Each line in the data must be reproduced as written, except for any picture.

■ **Raw data**:
■ ■ ■ ■ ■

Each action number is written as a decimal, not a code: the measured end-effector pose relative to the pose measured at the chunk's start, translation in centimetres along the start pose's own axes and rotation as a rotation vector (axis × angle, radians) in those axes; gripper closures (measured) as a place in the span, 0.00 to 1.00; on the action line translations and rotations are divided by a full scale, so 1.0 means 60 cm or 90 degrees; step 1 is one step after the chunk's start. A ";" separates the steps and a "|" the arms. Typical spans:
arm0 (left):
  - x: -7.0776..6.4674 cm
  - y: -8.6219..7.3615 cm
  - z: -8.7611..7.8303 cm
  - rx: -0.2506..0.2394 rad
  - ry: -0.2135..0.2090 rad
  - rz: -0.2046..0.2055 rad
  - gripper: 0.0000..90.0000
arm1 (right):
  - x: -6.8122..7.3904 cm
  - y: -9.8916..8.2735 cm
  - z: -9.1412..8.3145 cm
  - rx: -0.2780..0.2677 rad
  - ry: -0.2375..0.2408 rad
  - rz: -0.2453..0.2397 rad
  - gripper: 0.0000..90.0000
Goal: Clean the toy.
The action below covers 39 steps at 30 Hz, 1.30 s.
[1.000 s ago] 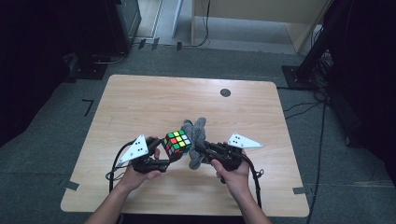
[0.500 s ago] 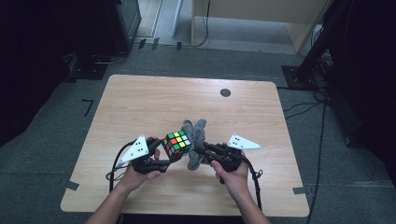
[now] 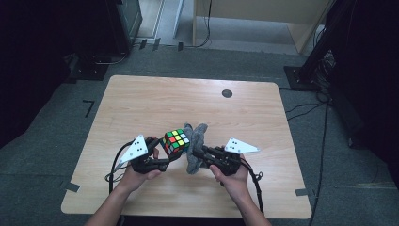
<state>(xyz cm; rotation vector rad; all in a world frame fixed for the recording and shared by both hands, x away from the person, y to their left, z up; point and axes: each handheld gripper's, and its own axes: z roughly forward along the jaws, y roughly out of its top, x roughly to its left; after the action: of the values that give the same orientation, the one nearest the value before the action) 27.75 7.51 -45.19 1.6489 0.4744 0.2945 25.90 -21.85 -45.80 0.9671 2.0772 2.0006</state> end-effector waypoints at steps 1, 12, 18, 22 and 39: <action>0.001 0.001 -0.002 -0.009 0.010 -0.003 0.38 | 0.001 -0.004 0.004 0.012 -0.003 -0.006 0.84; 0.004 0.001 0.002 -0.076 0.055 -0.078 0.38 | 0.022 -0.043 0.050 0.020 0.032 0.010 0.84; -0.009 -0.004 0.018 -0.042 0.040 -0.059 0.38 | 0.045 -0.050 0.073 0.038 0.055 -0.025 0.84; -0.012 -0.003 0.018 -0.045 0.039 -0.052 0.38 | 0.033 -0.044 0.064 0.036 0.013 -0.039 0.84; -0.007 0.002 0.013 -0.046 0.057 -0.052 0.38 | 0.017 -0.037 0.050 0.012 -0.016 -0.011 0.84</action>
<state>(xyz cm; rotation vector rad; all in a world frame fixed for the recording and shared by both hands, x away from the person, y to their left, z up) 27.75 6.65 -45.15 1.5458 0.5905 0.3218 25.76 -18.60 -47.89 0.9691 2.0879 1.9538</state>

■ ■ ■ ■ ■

■ **Written answer**:
Each action number is written as a decimal, not a code: the measured end-effector pose relative to the pose measured at the chunk's start, translation in centimetres along the start pose's own axes and rotation as a rotation vector (axis × angle, radians) in those axes; gripper closures (measured) as a place in the span, 0.00 to 1.00; on the action line translations and rotations are divided by a full scale, so 1.0 means 60 cm or 90 degrees; step 1 is one step after the chunk's start. A ";" separates the steps and a "|" the arms. Typical spans:
arm0 (left):
  - x: -7.0776..6.4674 cm
  - y: -8.6219..7.3615 cm
  - z: -8.7611..7.8303 cm
  - rx: -0.2506..0.2394 rad
  - ry: -0.2135..0.2090 rad
  - rz: -0.2046..0.2055 rad
  - gripper: 0.0000..90.0000
arm1 (right):
  - x: -6.8122..7.3904 cm
  - y: -9.8916..8.2735 cm
  - z: -9.1412..8.3145 cm
  - rx: -0.2780..0.2677 rad
  - ry: -0.2375..0.2408 rad
  - rz: -0.2453..0.2397 rad
  - gripper: 0.0000..90.0000
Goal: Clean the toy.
The action below covers 39 steps at 30 Hz, 1.30 s.
[1.000 s ago] 
[0.500 s ago] 
[now] 
<state>(xyz cm; rotation vector rad; all in a world frame fixed for the recording and shared by both hands, x away from the person, y to their left, z up; point and axes: each handheld gripper's, and its own axes: z roughly forward along the jaws, y roughly out of its top, x roughly to its left; after the action: of the values that give the same orientation, the one nearest the value before the action) 27.75 7.51 -45.19 1.6489 0.4744 0.2945 25.90 -21.85 -45.80 0.9671 2.0772 2.0006</state> end-effector waypoints at steps 1, 12, 18, 22 and 39: <action>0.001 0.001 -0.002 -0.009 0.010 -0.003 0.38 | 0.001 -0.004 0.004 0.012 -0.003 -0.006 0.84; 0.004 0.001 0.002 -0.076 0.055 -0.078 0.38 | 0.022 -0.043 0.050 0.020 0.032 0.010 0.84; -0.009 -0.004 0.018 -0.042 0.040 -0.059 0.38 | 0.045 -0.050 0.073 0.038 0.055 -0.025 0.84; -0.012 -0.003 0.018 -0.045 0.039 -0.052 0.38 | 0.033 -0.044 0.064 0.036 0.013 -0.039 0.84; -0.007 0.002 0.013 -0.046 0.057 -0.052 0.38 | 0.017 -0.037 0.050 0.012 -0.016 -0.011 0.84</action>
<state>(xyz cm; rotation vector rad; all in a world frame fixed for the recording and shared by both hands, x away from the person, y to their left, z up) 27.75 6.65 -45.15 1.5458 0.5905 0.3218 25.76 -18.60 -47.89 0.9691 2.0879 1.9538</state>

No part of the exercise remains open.